About this exercise: Every line of the records that holds the word "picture" should be copied out.
---------- Record excerpts ----------
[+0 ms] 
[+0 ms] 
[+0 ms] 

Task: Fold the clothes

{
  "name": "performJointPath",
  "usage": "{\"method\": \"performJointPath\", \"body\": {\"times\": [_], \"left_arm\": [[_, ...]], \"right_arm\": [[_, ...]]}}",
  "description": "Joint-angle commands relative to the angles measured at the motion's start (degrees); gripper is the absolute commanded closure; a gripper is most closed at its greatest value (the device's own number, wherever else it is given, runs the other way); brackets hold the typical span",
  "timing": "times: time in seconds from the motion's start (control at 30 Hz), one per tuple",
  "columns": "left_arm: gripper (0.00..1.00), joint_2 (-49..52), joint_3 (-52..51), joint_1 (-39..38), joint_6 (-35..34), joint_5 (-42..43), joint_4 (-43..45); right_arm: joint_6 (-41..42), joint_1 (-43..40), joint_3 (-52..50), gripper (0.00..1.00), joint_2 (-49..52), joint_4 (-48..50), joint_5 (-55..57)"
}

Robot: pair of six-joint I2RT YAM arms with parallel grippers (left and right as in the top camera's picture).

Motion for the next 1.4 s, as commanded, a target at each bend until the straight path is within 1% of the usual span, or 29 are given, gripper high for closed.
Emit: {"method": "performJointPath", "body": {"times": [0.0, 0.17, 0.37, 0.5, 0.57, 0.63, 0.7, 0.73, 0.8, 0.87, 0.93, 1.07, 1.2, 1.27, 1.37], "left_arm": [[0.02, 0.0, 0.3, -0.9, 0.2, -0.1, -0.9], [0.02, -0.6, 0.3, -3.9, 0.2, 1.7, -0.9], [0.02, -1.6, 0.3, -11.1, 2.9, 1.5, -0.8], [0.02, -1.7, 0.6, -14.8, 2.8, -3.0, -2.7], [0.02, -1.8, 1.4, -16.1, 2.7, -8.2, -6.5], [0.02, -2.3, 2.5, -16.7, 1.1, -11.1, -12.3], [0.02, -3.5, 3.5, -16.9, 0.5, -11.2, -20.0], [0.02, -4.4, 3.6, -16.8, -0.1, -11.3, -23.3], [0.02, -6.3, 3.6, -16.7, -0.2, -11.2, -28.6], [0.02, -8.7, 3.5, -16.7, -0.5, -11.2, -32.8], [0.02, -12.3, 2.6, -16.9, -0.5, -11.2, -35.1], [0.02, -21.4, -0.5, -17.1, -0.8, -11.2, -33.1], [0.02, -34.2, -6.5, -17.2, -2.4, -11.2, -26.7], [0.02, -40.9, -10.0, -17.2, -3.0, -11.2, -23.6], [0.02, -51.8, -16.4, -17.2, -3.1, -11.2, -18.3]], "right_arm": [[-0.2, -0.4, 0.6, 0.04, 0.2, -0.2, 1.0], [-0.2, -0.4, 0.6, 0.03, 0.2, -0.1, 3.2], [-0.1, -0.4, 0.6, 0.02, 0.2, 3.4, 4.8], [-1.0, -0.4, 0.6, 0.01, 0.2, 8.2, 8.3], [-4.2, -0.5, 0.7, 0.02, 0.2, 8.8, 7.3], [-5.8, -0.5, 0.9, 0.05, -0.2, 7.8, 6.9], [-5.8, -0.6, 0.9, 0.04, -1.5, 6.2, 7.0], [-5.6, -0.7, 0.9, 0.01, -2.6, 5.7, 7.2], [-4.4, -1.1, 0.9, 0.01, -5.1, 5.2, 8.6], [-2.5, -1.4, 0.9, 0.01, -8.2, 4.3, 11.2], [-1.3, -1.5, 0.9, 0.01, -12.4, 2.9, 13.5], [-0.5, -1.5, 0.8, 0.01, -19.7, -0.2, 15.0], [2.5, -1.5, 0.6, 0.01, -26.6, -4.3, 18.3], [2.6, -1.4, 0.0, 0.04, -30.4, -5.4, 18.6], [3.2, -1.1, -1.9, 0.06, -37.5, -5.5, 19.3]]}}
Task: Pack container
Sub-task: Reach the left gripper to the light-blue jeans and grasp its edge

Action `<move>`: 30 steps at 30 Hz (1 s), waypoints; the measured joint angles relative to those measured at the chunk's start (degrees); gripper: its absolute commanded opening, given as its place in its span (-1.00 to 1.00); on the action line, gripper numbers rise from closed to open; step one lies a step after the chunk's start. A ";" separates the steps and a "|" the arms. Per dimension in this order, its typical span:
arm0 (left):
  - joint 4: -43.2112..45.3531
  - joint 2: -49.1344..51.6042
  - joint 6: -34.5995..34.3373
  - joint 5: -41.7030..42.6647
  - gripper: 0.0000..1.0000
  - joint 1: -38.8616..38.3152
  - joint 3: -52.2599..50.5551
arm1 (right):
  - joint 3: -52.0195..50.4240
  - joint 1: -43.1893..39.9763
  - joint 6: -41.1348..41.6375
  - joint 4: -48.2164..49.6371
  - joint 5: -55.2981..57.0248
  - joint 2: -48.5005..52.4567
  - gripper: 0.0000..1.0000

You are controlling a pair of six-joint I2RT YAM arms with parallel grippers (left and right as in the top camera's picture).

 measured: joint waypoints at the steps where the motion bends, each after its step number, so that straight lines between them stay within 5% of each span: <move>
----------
Solution for this task:
Robot: pair of six-joint I2RT YAM arms with parallel grippers (left and right as in the top camera's picture).
You are controlling a pair of six-joint I2RT YAM arms with parallel grippers (left and right as in the top camera's picture).

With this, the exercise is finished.